Link to original recipe: Paleo Apple and Bacon Rosemary Pork Burgers

Pizza Sauce

Ok, last one for today. I really need to get something else done; I mean, I have monsters to kill in WoW who have been lonesome today because I haven’t been in there! This recipe for pizza sauce is taken out of a bigger recipe for a whole pizza. It was published by George at Civilized Caveman Cooking, but the recipe comes from a new cookbook called “Gather” by Hayley Mason and Bill Staley who have written other cookbooks together. I have preordered “Gather” and can’t wait to get it and then invite all my friends over for a dinner made from their recipes.

Ingredients

  1. 14 ounces crushed, fire-roasted tomatoes
  2. 6 ounces tomato paste
  3. 1 clove garlic, pressed (I just minced mine up)
  4. 2 tablespoons finely minced onion
  5. 1 teaspoon dried oregano
  6. 1 teaspoon dried basil
  7. Salt and pepper, to taste

Instructions

  1. In a medium saucepan, heat the fire-roasted tomatoes and tomato paste over medium heat.
  2. Add the pressed garlic, minced onion, oregano, basil, salt and pepper.
  3. Stir to combine and let the sauce simmer for at least 10 minutes. (It can simmer while you make the pizza crust.)
  4. Smooth a small portion of the sauce on the pizza crust, using more or less depending on your preference.

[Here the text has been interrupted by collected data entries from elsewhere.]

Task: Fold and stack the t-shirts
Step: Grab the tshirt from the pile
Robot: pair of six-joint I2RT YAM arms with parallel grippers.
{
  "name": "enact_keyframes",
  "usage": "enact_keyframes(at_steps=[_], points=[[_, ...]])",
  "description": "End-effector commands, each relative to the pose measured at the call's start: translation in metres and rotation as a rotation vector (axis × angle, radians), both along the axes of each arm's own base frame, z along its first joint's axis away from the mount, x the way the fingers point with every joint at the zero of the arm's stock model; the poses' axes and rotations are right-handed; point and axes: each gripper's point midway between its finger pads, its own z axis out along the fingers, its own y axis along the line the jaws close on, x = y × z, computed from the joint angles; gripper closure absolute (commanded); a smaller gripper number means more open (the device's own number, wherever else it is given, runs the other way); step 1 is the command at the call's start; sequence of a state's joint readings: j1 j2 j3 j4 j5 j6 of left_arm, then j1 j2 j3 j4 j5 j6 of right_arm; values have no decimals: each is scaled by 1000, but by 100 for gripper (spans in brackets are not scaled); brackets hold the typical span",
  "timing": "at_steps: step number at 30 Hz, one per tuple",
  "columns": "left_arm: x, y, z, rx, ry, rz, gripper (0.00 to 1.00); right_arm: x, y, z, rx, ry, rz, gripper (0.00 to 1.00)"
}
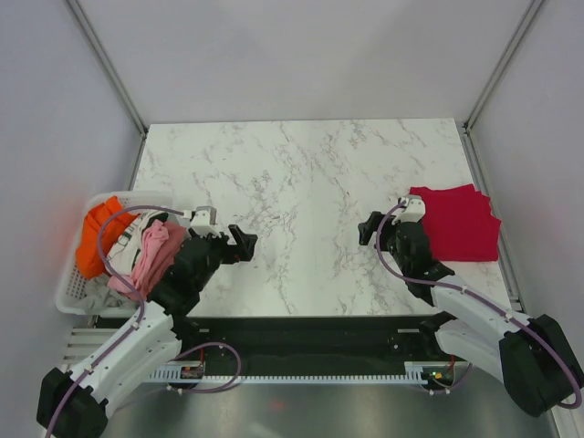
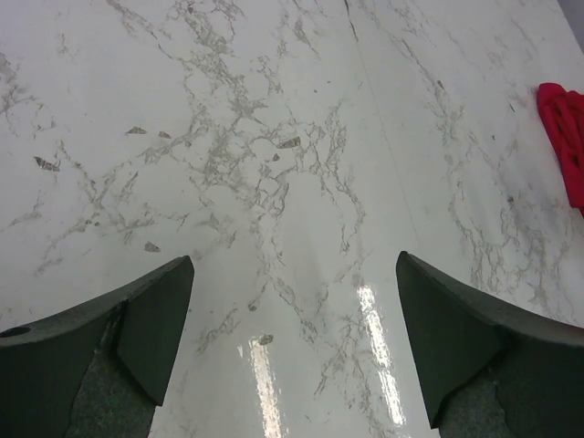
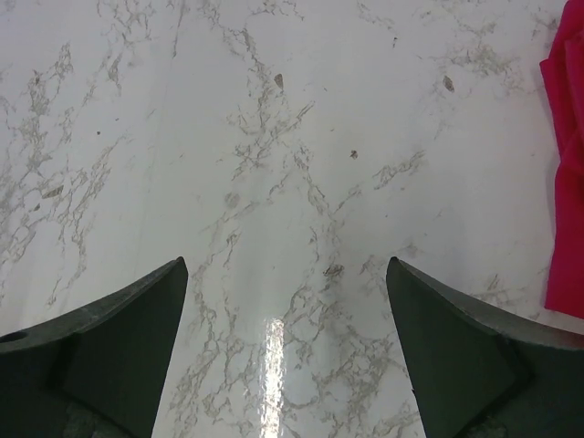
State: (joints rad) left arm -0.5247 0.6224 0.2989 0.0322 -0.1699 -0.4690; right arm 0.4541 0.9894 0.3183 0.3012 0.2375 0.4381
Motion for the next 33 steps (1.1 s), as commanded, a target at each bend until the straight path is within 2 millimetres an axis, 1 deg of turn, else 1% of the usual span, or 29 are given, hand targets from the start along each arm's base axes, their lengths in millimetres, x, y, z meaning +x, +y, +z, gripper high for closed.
enact_keyframes(at_steps=[1,3,5,6,8,10,11,12,13,14,15,16,17,18,19,20,21,22,23,24,25,26,27,28,29,30,33], points=[[4,1,14,7,-65,-7,0,5,5,15,46,-57,2,2],[1,-1,15,-7,-53,-18,0,5,5,14,44,-54,2,2],[-4,-2,24,-42,-57,-25,0,5,2,12,38,-49,-12,2],[-8,1,23,-65,-19,4,0,5,1,11,33,-45,-15,2],[-13,10,34,-76,25,51,0,5,0,11,29,-44,-26,2],[-12,27,42,-76,67,162,1,5,-2,10,27,-42,-34,2],[-11,33,63,-80,59,200,1,5,-3,10,27,-42,-37,2],[-15,50,56,-36,114,290,1,5,-3,11,29,-43,-37,2],[-15,60,78,-45,105,344,0,4,-3,10,29,-43,-37,2],[-13,66,77,-17,141,388,0,4,-3,10,30,-42,-40,2],[-12,75,82,-5,153,439,0,4,-2,10,31,-41,-35,2],[-15,86,94,7,168,481,0,5,-2,9,32,-39,-36,2],[-11,91,93,30,198,516,0,5,-1,9,34,-37,-33,2],[-10,98,97,29,212,551,0,5,0,7,34,-30,-28,2],[-7,110,107,22,215,601,0,5,0,7,36,-31,-27,2],[-4,115,110,19,223,617,2,5,1,6,38,-26,-24,2],[2,115,107,33,253,606,3,5,2,5,35,-22,-22,2],[6,132,113,23,254,663,8,5,2,4,36,-19,-23,2],[8,140,113,24,266,687,10,6,2,4,36,-17,-23,2],[12,155,107,25,300,730,12,5,2,4,36,-17,-23,2],[14,163,108,19,309,747,13,5,2,4,36,-14,-23,2],[15,169,104,18,333,761,17,5,2,6,40,-19,-22,2],[15,185,97,4,365,806,18,5,2,5,39,-16,-22,2],[14,189,91,-6,393,821,19,5,3,6,41,-19,-21,2],[14,189,85,-34,420,820,20,5,3,6,40,-17,-20,2],[13,193,75,-43,459,839,21,5,3,6,43,-20,-20,2],[13,187,59,-69,520,825,27,5,4,6,46,-16,-18,2]])
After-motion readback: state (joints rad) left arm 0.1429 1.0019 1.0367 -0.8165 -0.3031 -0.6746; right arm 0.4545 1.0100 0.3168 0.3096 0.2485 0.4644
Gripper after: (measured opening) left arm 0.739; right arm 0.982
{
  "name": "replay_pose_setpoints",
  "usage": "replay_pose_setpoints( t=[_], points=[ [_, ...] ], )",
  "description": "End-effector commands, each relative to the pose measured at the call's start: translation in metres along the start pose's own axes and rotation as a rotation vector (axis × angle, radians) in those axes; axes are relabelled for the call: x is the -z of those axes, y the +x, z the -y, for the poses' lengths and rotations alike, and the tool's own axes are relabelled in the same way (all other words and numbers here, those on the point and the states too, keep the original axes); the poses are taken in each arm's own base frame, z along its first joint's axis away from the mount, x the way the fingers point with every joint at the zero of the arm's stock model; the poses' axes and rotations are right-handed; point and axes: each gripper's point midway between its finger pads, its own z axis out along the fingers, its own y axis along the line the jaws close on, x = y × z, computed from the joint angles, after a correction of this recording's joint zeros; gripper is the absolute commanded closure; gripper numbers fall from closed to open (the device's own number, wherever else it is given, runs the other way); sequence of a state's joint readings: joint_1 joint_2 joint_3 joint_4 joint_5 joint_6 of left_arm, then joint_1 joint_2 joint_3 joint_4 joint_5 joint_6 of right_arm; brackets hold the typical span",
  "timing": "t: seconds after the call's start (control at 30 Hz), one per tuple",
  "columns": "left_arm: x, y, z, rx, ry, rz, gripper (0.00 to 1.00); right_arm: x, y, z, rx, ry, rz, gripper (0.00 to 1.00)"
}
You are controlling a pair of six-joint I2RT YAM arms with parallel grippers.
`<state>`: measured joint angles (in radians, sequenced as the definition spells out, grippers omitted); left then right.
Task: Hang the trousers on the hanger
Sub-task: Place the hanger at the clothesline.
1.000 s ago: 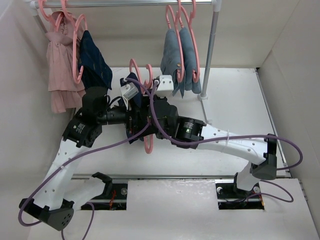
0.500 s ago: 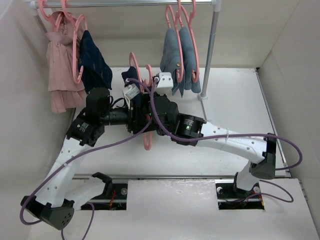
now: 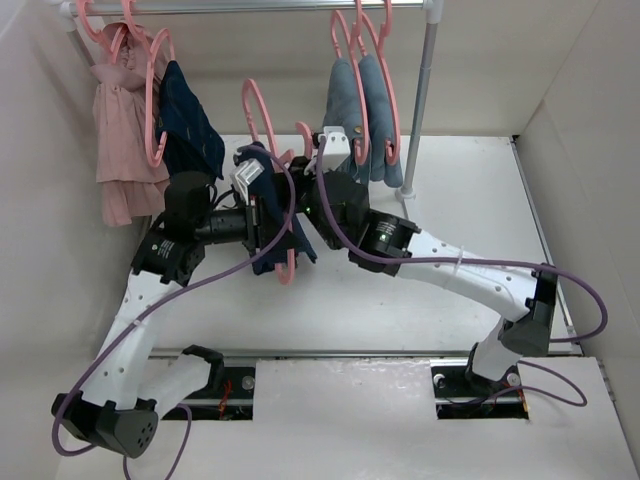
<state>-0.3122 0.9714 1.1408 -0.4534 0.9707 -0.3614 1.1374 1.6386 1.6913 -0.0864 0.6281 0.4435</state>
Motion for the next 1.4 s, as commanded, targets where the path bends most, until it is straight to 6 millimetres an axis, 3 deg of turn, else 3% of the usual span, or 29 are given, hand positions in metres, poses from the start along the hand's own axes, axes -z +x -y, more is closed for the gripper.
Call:
replay_pose_setpoints(
  t=[0.0, 0.07, 0.1, 0.13, 0.23, 0.37, 0.5, 0.7, 0.73, 0.83, 0.87, 0.93, 1.07, 1.23, 1.3, 1.37],
  points=[
    [0.019, -0.044, 0.064, -0.222, 0.180, 0.121, 1.00, 0.005, -0.042, -0.022, -0.105, -0.153, 0.058, 0.75],
    [0.021, -0.053, 0.062, -0.199, 0.198, 0.126, 1.00, 0.011, -0.053, -0.018, -0.108, -0.170, 0.061, 0.61],
    [0.026, -0.063, 0.072, -0.245, 0.226, 0.156, 1.00, 0.013, -0.059, -0.016, -0.112, -0.177, 0.069, 0.47],
    [0.027, -0.068, 0.075, -0.199, 0.248, 0.158, 1.00, 0.013, -0.062, -0.010, -0.111, -0.166, 0.074, 0.41],
    [0.032, -0.081, 0.080, -0.215, 0.318, 0.183, 1.00, 0.020, -0.075, 0.004, -0.113, -0.154, 0.090, 0.37],
    [0.037, -0.096, 0.085, -0.166, 0.358, 0.205, 1.00, 0.033, -0.087, 0.006, -0.111, -0.188, 0.102, 0.24],
    [0.040, -0.123, 0.082, -0.111, 0.383, 0.252, 1.00, 0.049, -0.100, 0.008, -0.101, -0.205, 0.120, 0.21],
    [0.044, -0.171, 0.097, -0.106, 0.423, 0.312, 1.00, 0.060, -0.093, 0.018, -0.088, -0.193, 0.094, 0.21],
    [0.040, -0.180, 0.085, -0.076, 0.413, 0.311, 1.00, 0.061, -0.091, 0.021, -0.076, -0.190, 0.090, 0.21],
    [0.038, -0.198, 0.085, -0.105, 0.425, 0.319, 1.00, 0.062, -0.089, 0.027, -0.073, -0.161, 0.091, 0.21],
    [0.032, -0.207, 0.069, -0.080, 0.414, 0.320, 1.00, 0.061, -0.085, 0.029, -0.069, -0.158, 0.084, 0.21],
    [0.034, -0.220, 0.067, -0.107, 0.416, 0.344, 1.00, 0.061, -0.085, 0.029, -0.069, -0.158, 0.084, 0.21],
    [0.022, -0.243, 0.040, -0.045, 0.407, 0.345, 1.00, 0.061, -0.084, 0.032, -0.057, -0.143, 0.082, 0.21],
    [0.013, -0.255, 0.004, 0.032, 0.378, 0.350, 1.00, 0.060, -0.083, 0.036, -0.044, -0.128, 0.081, 0.21],
    [0.012, -0.261, 0.002, 0.028, 0.378, 0.360, 1.00, 0.060, -0.083, 0.036, -0.035, -0.127, 0.081, 0.21],
    [0.014, -0.266, -0.011, 0.050, 0.358, 0.370, 1.00, 0.061, -0.082, 0.034, -0.035, -0.135, 0.077, 0.21]
  ],
)
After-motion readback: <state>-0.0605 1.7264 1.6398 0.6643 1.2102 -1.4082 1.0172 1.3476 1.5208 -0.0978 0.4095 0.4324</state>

Direct link: http://civilizedcavemancooking.com/reviews/gather-review/

Pizza Crust

This is a great Paleo grain-free pizza crust. It holds up to adding stuff on top so you can actually pick it up and eat it. You could also make this a bit thicker with no toppings as a Focaccia bread. This recipe is from The Unrefined Kitchen which I’ve just found thanks to a bundle of e-books I purchased. I can’t wait to peruse the site when I have more time.

Ingredients

  1. 2 cups almond flour
  2. 1 cup arrowroot powder (I substituted tapioca flour and it came out fine)
  3. 1-1/2 teaspoon baking powder
  4. 1-1/2 teaspoon salt
  5. 1-1/2 teaspoon oregano
  6. 1/4 teaspoon black pepper
  7. 3 eggs
  8. 1/2 cup almond milk

Instructions

  1. Preheat oven to 425ºF.
  2. Grease a round pizza pan (no holes) or cookie sheet. (She used a 15″ round baking stone.)
  3. Combine dry ingredients in a large bowl. Whisk to blend together.
  4. Add eggs and almond milk to the dry ingredients. Mix well. (The batter will be runny-not like typical pizza dough.)
  5. Use a spatula to spread batter onto greased pan.
  6. Bake crust in preheated oven 8-12 minutes.
  7. Remove crust from oven and top with sauce and desired toppings.
  8. Bake for another 10-15 minutes.